A co-founder of an Internet gambling company and one of the world's richest people pleaded guilty Tuesday to a federal crime and agreed to forfeit $300 million as part of a cooperation deal.
A smiling Anurag Dikshit, of the British colony of Gibraltar, entered the plea in U.S. District Court in Manhattan to charges that he used the Internet to transmit interstate and foreign wagering information.
The 37-year-old is the co-founder of PartyGaming, a Gibraltar online gambling company that offered casino and poker games and catered to a U.S. audience.
Dikshit, a citizen of India, said 85 percent of the company's revenue was derived from U.S. customers.
Dikshit signed a cooperation agreement and prosecutors indicated they may eventually submit a letter to the judge asking for leniency at sentencing.
The charge of violating the federal wire act carries a potential prison term of up to two years in prison.

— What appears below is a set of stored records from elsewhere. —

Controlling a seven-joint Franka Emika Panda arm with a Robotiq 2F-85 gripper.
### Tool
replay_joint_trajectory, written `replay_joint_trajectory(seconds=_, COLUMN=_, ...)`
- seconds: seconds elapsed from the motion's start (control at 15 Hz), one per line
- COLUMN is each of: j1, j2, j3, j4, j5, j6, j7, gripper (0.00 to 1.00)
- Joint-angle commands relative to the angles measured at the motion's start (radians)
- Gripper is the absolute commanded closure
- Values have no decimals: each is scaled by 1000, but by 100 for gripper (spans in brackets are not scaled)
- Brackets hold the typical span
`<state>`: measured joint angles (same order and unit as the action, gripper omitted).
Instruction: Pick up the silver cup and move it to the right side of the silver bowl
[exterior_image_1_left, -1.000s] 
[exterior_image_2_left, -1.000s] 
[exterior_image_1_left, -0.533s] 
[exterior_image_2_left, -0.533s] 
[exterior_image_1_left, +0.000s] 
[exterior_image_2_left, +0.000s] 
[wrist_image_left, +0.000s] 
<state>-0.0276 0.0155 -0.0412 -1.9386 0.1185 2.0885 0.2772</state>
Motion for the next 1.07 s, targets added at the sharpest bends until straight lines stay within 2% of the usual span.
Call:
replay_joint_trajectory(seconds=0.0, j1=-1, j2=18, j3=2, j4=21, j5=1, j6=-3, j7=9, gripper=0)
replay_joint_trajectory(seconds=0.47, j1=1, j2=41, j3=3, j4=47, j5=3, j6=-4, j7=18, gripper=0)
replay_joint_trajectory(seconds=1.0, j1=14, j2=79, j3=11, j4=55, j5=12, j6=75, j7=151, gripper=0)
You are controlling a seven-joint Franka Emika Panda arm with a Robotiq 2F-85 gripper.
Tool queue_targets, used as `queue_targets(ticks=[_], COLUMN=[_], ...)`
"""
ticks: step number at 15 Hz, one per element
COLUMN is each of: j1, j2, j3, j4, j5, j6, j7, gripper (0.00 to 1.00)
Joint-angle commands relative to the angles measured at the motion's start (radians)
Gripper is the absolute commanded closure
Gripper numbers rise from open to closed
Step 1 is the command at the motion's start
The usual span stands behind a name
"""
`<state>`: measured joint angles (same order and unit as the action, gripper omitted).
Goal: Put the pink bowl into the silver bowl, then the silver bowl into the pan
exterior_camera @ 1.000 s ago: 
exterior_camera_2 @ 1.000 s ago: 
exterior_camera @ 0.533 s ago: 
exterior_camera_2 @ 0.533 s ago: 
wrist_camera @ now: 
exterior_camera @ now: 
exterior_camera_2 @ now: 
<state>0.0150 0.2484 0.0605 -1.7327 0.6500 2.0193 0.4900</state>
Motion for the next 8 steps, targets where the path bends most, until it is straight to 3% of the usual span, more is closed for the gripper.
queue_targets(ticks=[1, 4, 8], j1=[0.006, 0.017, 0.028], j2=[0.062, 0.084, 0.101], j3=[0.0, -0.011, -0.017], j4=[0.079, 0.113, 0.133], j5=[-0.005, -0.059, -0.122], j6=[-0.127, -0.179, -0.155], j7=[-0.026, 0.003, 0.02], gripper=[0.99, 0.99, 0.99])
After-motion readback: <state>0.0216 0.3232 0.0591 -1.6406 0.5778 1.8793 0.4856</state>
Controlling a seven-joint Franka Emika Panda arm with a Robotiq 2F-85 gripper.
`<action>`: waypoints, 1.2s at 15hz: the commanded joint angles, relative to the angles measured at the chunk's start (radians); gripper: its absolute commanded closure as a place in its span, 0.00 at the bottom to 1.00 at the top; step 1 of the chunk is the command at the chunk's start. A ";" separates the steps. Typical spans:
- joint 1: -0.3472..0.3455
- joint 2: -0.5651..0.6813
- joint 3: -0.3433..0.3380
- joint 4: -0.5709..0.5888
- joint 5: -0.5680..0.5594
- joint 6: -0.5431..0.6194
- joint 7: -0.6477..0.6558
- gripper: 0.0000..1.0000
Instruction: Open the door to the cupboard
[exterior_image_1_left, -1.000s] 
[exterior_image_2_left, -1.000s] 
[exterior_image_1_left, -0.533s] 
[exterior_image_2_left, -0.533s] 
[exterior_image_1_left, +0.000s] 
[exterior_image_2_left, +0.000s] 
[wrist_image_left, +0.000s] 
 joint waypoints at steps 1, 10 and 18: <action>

Dikshit and defense lawyer Mark Pomerantz declined to comment.
Prosecutors said in a release that Dikshit developed a proprietary software platform and directed the company's computer operations from 1998 through October 2006, when he also was PartyGaming principal shareholder.
At sentencing, which is scheduled for Dec. 16, 2010, Dikshit could face up to two years in prison.
Bail was set at $15 million, though Dikshit was not required to post any cash or property.
Judge Jed S. Rakoff questioned what would cause him to return for future court dates.
But prosecutors and Pomerantz agreed that Dikshit had demonstrated his desire to cooperate, in part by already paying $100 million to the U.S. Treasury and pledging to pay another $100 million within three months and the last installment of $100 million by Sept. 30.
"Mr. Dikshit decided to come to the United States to enter the plea under his own volition. He's been interviewed in Europe. We believe Mr. Dikshit is dedicated to following through," Pomerantz said.